## Exercise aim
Would you set down every line of the data below exactly as it reads?

## Source material

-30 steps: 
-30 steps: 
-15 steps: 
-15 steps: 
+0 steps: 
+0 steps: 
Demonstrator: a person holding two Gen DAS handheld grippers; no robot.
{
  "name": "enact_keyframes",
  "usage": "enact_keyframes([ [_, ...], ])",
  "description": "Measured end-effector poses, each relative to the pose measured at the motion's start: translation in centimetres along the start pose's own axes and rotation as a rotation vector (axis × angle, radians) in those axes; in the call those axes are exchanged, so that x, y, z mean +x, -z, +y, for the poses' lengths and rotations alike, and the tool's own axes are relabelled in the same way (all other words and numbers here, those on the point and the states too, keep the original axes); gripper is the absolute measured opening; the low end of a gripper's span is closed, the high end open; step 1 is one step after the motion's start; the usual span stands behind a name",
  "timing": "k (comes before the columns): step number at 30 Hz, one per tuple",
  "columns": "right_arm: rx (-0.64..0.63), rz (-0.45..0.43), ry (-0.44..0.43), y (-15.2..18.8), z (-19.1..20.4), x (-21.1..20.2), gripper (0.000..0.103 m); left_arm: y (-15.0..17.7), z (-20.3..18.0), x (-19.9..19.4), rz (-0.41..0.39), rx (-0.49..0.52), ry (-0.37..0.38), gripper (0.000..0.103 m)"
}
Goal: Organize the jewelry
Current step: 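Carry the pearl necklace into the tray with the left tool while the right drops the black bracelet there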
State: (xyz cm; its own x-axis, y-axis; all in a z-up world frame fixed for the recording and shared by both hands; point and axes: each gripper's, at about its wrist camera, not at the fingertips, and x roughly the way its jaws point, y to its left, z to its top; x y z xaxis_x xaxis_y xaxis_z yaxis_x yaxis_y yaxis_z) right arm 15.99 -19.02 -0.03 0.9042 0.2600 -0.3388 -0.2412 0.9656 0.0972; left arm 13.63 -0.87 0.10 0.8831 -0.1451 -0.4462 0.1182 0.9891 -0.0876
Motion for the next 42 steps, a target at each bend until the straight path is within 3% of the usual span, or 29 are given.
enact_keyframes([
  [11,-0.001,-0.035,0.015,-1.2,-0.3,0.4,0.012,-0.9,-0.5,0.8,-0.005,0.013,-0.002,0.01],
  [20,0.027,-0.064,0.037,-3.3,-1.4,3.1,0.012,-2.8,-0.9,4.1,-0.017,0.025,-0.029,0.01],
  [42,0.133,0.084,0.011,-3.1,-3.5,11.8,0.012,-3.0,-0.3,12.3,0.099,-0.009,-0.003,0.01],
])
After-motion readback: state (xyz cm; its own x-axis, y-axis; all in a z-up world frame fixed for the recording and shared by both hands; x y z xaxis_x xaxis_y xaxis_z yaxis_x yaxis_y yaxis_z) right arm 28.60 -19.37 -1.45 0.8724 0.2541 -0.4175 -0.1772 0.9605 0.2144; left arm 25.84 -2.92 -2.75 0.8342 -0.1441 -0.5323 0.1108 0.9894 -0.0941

## Finished exercise
-30 steps: 
-30 steps: 
-15 steps: 
-15 steps: 
+0 steps: 
+0 steps: 
Demonstrator: a person holding two Gen DAS handheld grippers; no robot.
{
  "name": "enact_keyframes",
  "usage": "enact_keyframes([ [_, ...], ])",
  "description": "Measured end-effector poses, each relative to the pose measured at the motion's start: translation in centimetres along the start pose's own axes and rotation as a rotation vector (axis × angle, radians) in those axes; in the call those axes are exchanged, so that x, y, z mean +x, -z, +y, for the poses' lengths and rotations alike, and the tool's own axes are relabelled in the same way (all other words and numbers here, those on the point and the states too, keep the original axes); gripper is the absolute measured opening; the low end of a gripper's span is closed, the high end open; step 1 is one step after the motion's start; the usual span stands behind a name",
  "timing": "k (comes before the columns): step number at 30 Hz, one per tuple",
  "columns": "right_arm: rx (-0.64..0.63), rz (-0.45..0.43), ry (-0.44..0.43), y (-15.2..18.8), z (-19.1..20.4), x (-21.1..20.2), gripper (0.000..0.103 m); left_arm: y (-15.0..17.7), z (-20.3..18.0), x (-19.9..19.4), rz (-0.41..0.39), rx (-0.49..0.52), ry (-0.37..0.38), gripper (0.000..0.103 m)"
}
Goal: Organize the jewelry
Current step: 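Carry the pearl necklace into the tray with the left tool while the right drops the black bracelet there
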State: (xyz cm; its own x-axis, y-axis; all in a z-up world frame fixed for the recording and shared by both hands; point and axes: each gripper's, at about its wrist camera, not at the fingertips, and x roughly the way its jaws point, y to its left, z to its top; x y z xaxis_x xaxis_y xaxis_z yaxis_x yaxis_y yaxis_z) right arm 15.99 -19.02 -0.03 0.9042 0.2600 -0.3388 -0.2412 0.9656 0.0972; left arm 13.63 -0.87 0.10 0.8831 -0.1451 -0.4462 0.1182 0.9891 -0.0876
Motion for the next 42 steps, a target at each bend until the straight path is within 3% of the usual span, or 29 are given.
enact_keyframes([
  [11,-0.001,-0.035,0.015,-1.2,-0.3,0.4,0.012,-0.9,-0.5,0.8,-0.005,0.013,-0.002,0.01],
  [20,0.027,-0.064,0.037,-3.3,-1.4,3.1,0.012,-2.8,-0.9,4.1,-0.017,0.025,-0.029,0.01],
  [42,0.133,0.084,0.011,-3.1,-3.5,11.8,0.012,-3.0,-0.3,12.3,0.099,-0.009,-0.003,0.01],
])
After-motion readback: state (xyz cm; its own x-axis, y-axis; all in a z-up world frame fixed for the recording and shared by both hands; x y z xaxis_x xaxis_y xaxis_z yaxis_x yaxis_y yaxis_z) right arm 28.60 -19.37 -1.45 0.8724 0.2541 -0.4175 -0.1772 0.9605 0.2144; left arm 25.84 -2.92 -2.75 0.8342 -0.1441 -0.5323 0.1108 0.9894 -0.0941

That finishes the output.